From the material below, return every line that includes "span".

[Data below]
■ ■ ■ ■ ■ ■ ■

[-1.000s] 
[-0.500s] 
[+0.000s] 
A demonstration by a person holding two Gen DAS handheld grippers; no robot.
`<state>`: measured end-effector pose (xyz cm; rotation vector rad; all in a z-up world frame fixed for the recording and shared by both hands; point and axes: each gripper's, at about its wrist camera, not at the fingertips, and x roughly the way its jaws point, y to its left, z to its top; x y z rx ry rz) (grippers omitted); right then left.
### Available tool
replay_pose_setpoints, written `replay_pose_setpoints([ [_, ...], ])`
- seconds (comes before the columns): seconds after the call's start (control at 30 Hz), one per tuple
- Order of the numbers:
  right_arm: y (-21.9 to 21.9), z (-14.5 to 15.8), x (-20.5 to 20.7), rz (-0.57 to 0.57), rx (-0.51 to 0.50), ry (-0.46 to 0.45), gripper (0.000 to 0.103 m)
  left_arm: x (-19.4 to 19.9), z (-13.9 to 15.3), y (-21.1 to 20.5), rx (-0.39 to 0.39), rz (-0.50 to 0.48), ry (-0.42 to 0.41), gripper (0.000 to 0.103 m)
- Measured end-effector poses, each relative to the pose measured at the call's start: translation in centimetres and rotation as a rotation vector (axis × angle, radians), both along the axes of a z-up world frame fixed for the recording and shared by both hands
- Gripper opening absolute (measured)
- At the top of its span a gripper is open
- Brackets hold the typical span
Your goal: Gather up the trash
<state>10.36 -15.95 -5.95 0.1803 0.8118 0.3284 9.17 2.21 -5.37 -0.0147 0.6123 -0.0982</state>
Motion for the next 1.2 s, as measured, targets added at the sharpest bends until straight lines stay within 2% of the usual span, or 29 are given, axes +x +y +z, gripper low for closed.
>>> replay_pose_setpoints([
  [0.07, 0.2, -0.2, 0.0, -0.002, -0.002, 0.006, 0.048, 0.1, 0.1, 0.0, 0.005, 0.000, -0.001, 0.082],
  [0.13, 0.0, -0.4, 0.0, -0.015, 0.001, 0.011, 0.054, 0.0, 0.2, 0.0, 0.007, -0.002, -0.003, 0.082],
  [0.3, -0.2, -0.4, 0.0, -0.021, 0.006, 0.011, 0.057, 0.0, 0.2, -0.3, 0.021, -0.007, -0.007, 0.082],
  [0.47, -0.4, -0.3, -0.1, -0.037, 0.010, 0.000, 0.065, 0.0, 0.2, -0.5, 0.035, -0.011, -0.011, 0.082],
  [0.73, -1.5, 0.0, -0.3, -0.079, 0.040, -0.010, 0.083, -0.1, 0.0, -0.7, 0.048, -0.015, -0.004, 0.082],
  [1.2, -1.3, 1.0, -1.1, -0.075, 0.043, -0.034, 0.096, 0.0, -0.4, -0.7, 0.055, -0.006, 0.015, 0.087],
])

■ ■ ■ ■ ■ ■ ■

[Response to the task]
- At the top of its span a gripper is open
- Brackets hold the typical span
Motion for the next 1.2 s, as measured, targets added at the sharpest bends until straight lines stay within 2% of the usual span, or 29 are given, axes +x +y +z, gripper low for closed.

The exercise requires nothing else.